No statutory pay for worker fired for breaching COVID safety plan

Worker returned to work knowing housemate tested positive

No statutory pay for worker fired for breaching COVID safety plan

A British Columbia employer had just cause to fire a worker without notice after the worker violated the employer’s COVID-19 safety plan, the BC Employment Standards Tribunal has ruled.

The worker was employed as a packer at a poultry processing plant, hired in June 2015.

During the COVID-19 pandemic, the employer developed a safety plan to help guard against COVID-19 infections, which was of particular concern because the outbreaks had led to shutdowns of the plant multiple times. The safety plan prohibited any person from entering the plant if they shared a household with someone who contracted COVID-19 or was displaying symptoms.

On Sept. 28, 2021, the worker was on a coffee break and decided to move his vehicle into the parking spot of another employee with whom he lived. The other employee told him that she tested positive for COVID-19, but he returned to work after his break and worked for another four hours.

Before the worker left the plant, he told his supervisor that he needed to get a COVID-19 test and self-isolate while waiting for the results.

Negative test, but still fired

The worker obtained a test the next day, which turned out to be negative. He reported for work on Oct. 4 with his negative test results, but he was prevented from entering and his employment was terminated without pay or notice.

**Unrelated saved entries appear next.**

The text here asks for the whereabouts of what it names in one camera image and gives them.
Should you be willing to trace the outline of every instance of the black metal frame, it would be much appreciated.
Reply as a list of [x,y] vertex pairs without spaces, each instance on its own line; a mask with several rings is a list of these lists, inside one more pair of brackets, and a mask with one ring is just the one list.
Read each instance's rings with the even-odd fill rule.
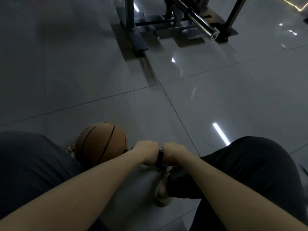
[[143,57],[143,52],[145,50],[148,50],[148,45],[143,39],[141,32],[151,32],[159,39],[158,35],[163,33],[165,34],[166,31],[168,31],[169,33],[174,31],[179,32],[188,28],[194,28],[196,27],[195,24],[197,24],[197,26],[199,27],[202,27],[202,23],[205,23],[205,27],[208,27],[210,30],[213,28],[219,30],[219,34],[216,39],[217,41],[227,42],[230,36],[238,34],[238,32],[232,28],[232,25],[237,18],[239,12],[241,11],[244,3],[246,2],[246,0],[237,0],[227,21],[224,21],[218,14],[216,14],[207,6],[209,0],[199,1],[196,10],[198,14],[196,14],[189,8],[183,9],[183,3],[180,3],[180,0],[172,1],[175,2],[172,8],[178,8],[180,11],[183,11],[185,13],[184,18],[178,19],[178,16],[181,16],[181,14],[177,15],[177,18],[176,16],[171,16],[171,7],[167,5],[166,1],[165,3],[167,5],[167,11],[165,16],[150,16],[135,19],[134,0],[125,0],[125,7],[117,7],[120,23],[130,38],[130,41],[133,45],[133,51],[136,57]]

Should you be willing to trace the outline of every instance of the person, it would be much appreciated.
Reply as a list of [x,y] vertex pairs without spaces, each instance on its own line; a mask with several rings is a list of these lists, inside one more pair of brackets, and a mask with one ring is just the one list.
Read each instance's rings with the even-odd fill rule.
[[[277,143],[244,137],[202,158],[177,143],[162,150],[174,167],[157,199],[202,198],[191,230],[308,230],[296,167]],[[135,167],[155,165],[158,152],[157,142],[139,141],[84,171],[45,136],[2,132],[0,230],[106,230],[97,218],[111,196]]]

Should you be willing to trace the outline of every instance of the basketball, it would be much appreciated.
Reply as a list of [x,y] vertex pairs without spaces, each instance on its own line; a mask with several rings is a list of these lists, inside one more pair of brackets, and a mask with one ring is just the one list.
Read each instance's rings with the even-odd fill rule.
[[96,123],[84,129],[75,143],[75,159],[87,167],[94,167],[127,150],[124,132],[114,124]]

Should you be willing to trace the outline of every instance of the black basketball line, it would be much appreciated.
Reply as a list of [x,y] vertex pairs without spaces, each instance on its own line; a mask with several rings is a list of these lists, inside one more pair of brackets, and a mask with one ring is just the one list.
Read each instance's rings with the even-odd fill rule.
[[108,140],[108,142],[107,142],[107,144],[106,144],[106,146],[105,146],[105,149],[104,149],[102,155],[101,155],[100,158],[98,159],[98,162],[96,163],[96,165],[98,165],[98,164],[100,163],[100,161],[102,160],[102,158],[103,158],[103,156],[104,156],[104,154],[105,154],[105,151],[107,150],[107,147],[108,147],[108,145],[109,145],[109,142],[110,142],[110,140],[111,140],[111,137],[112,137],[112,135],[113,135],[113,132],[114,132],[114,130],[115,130],[115,127],[116,127],[116,126],[113,125],[113,129],[112,129],[111,135],[110,135],[110,137],[109,137],[109,140]]
[[89,136],[89,134],[100,124],[97,124],[92,130],[90,130],[90,132],[87,134],[86,138],[84,139],[82,145],[81,145],[81,149],[80,149],[80,154],[82,154],[82,151],[83,151],[83,146],[84,146],[84,143],[86,142],[86,139],[87,137]]
[[124,133],[124,132],[123,132],[123,135],[124,135],[124,138],[125,138],[125,143],[124,143],[124,150],[123,150],[122,154],[124,154],[124,152],[125,152],[125,150],[126,150],[126,148],[125,148],[125,146],[126,146],[126,136],[125,136],[125,133]]

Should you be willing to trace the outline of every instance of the person's left arm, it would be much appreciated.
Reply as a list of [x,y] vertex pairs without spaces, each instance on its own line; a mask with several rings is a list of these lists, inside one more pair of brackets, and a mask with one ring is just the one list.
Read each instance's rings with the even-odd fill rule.
[[15,210],[0,221],[0,230],[89,229],[129,173],[140,164],[155,165],[158,151],[157,142],[140,141],[125,154],[79,174]]

The worker filed an employment standards complaint claiming that he was entitled to compensation for length of service under the BC Employment Standards Act (ESA).

A delegate of the Director of Employment Standards noted that the employer was responsible for ensuring the safety of its employees and the security of its business while the risk of COVID-19 outbreaks and the economic downturn during the pandemic were threats. The safety plan it adopted for COVID-19 served this purpose and all employees were advised of it, the delegate said.

The delegate found that the worker returned to work after he was told by his housemate that she had tested positive, although he knew that it was contrary to the employer’s safety plan. This was a breach of the worker’s duty to his employer and serious misconduct, said the delegate in determining that the employer had just cause to terminate the worker’s employment without pay or notice.

Misconduct not serious: worker

The worker appealed the delegate’s determination, alleging that the delegate failed to observe the principles of natural justice. The worker acknowledged that the poultry processing industry experienced several shutdowns due to COVID-19 outbreaks, but argued that he only worked for four hours after learning of his housemate’s positive test, he had no symptoms, and he wanted to help his team finish the shift. He argued that it wasn’t enough to constitute just cause for dismissal.

The tribunal noted that the ESA allows for appeals of employment standards determinations on three grounds – an error in law, a failure to observe the principles of natural justice, or new evidence has become available.

While the worker raised the issue of natural justice, he didn’t raise any issues of procedural fairness, said the tribunal, noting that his case was heard by an independent decision-maker and he was given the opportunity to present his evidence and know the case against him. The main issue left was whether there was an error in the finding that there was just cause, the tribunal said.

The tribunal agreed with the delegate that the pandemic was a significant concern at the time and poultry processing plants were particularly threatened because of the risk of shutdown. The worker made a conscious decision to contravene the employer’s safety plan by returning to work knowing that his housemate had tested positive for COVID-19. This was serious misconduct that had potential consequences to the health of other employees, the tribunal said.

The tribunal found that there were other cases in which employers had just cause to terminate employees who didn’t follow COVID-19 policies, so the delegate’s decision was not an error in law that went against natural justice. As a result, there was no basis to interfere with the delegate’s decision, said the tribunal.

The worker’s appeal was dismissed and the decision that the worker was not owed compensation for length of service was upheld. See Kua Yung Chao (Re), 2023 BCEST 67.